◆ Task to complete
Each line of the listing that includes the string "sample" is to be identified and copied.

◆ Extracted records
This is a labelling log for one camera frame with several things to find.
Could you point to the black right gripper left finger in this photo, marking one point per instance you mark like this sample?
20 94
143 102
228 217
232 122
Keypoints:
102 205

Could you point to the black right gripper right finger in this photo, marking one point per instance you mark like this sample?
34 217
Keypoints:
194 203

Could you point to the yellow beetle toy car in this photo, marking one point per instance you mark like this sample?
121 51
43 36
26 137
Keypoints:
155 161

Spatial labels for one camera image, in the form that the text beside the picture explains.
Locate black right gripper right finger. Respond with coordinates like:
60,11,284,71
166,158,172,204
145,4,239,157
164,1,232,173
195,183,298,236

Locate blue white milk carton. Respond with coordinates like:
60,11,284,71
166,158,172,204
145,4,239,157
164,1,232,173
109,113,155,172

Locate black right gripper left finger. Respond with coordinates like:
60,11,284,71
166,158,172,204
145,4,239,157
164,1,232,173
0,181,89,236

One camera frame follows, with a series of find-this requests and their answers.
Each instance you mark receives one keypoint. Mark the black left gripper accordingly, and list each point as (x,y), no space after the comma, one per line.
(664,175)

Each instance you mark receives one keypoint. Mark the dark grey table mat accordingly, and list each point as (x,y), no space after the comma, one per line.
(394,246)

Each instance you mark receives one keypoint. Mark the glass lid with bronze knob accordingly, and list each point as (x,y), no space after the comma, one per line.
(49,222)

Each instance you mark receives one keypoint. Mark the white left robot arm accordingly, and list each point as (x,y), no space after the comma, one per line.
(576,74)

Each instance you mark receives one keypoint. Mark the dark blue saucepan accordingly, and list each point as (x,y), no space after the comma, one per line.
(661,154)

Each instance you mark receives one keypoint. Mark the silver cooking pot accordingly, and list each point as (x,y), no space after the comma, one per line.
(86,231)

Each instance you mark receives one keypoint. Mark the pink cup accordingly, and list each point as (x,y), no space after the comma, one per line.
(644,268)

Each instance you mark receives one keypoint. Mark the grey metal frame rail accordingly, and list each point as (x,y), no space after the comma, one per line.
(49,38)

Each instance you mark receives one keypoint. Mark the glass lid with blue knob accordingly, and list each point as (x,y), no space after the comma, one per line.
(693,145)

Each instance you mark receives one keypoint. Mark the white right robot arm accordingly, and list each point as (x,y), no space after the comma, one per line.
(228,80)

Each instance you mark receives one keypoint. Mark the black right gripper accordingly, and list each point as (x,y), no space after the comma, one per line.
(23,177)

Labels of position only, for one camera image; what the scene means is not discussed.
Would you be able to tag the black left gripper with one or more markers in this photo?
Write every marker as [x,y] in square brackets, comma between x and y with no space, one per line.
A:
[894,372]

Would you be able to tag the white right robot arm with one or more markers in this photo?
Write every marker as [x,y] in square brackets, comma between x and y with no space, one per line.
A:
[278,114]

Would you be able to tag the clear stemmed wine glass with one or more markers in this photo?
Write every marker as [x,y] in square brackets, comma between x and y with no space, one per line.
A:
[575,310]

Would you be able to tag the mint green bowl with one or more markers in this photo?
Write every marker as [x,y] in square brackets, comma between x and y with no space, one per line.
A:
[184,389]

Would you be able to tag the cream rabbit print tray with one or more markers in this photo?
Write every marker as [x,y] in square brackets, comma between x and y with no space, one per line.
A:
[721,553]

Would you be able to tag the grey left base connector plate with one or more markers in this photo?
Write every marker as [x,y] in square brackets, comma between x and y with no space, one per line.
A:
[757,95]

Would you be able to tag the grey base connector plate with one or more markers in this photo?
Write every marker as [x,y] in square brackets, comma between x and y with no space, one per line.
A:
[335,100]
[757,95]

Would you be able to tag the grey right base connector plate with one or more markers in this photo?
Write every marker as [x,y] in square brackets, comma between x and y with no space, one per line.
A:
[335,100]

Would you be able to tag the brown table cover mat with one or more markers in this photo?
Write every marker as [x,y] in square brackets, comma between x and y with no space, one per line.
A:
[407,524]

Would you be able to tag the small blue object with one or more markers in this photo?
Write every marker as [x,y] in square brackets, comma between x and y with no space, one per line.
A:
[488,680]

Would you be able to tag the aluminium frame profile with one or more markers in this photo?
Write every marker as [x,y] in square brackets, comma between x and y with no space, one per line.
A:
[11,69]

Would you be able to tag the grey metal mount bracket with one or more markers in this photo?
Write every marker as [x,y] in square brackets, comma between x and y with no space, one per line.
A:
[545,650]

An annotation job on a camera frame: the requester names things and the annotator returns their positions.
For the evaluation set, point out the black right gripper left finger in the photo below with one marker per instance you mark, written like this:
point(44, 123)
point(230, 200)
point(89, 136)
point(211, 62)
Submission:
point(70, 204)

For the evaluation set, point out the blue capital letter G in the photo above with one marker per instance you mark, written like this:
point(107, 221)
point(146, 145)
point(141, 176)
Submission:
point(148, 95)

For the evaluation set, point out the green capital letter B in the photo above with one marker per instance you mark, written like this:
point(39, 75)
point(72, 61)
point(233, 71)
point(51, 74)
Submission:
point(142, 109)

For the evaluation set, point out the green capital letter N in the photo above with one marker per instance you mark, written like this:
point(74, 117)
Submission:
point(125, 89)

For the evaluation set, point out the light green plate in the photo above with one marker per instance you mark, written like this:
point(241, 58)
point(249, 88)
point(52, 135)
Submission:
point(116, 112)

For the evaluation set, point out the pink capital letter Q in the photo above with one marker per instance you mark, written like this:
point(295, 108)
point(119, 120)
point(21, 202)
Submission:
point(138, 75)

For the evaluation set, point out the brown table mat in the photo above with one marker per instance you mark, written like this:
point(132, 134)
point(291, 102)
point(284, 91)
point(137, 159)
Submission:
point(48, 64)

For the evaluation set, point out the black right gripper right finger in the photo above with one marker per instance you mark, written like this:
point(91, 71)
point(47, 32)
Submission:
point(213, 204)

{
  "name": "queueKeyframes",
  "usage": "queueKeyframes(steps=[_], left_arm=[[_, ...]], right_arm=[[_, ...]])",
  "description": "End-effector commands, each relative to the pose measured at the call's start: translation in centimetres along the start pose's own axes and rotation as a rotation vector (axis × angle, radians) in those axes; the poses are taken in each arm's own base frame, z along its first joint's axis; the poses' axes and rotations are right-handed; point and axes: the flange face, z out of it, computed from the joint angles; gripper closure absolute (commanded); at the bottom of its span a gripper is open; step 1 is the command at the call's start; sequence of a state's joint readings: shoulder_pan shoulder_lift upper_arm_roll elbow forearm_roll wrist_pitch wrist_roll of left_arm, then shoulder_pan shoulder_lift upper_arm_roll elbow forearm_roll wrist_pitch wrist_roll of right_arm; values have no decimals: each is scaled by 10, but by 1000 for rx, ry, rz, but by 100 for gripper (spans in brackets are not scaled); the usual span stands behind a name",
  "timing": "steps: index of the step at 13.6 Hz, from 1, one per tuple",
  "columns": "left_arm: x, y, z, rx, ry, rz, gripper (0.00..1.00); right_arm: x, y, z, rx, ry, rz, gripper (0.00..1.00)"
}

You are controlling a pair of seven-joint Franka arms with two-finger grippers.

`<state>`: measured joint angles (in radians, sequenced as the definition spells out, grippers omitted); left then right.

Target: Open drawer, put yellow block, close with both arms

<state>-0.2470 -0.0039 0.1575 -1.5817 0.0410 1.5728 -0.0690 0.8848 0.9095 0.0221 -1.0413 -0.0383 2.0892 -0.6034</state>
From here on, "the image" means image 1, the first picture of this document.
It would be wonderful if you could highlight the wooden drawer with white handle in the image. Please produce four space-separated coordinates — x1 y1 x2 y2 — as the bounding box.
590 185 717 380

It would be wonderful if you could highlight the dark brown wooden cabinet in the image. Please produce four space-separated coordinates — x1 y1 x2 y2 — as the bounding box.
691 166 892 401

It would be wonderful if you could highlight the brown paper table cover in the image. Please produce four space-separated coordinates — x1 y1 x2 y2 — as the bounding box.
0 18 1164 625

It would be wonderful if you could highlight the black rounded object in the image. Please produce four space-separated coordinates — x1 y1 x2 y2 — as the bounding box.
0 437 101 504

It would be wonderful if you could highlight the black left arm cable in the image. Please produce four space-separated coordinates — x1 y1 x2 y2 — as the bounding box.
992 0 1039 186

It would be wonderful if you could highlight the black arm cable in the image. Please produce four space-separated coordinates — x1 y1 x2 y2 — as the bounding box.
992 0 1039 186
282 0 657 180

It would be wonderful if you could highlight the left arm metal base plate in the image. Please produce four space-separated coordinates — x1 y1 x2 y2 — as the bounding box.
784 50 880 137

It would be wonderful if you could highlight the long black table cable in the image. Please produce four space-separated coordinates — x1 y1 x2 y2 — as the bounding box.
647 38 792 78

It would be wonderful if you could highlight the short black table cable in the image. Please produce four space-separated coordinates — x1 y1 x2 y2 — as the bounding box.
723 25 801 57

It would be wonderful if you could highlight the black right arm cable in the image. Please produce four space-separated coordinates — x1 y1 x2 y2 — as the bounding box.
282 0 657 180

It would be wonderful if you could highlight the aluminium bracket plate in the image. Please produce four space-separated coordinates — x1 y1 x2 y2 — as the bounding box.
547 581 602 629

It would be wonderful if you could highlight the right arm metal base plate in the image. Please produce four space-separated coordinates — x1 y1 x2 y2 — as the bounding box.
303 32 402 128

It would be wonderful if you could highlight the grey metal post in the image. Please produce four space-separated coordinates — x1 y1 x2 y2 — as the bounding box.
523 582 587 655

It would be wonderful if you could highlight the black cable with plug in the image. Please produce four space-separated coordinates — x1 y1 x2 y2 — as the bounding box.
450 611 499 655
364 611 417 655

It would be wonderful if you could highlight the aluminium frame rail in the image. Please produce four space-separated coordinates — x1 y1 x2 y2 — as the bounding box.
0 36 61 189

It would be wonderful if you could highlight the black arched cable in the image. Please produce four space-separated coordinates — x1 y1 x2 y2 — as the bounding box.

◆ Solution below
Could you point to the black right gripper left finger in this photo, marking one point per instance you mark like this sample?
Could you point to the black right gripper right finger in this photo, marking one point per instance you mark like this sample?
Could you point to the yellow beetle toy car in this photo, marking one point per instance you mark like this sample?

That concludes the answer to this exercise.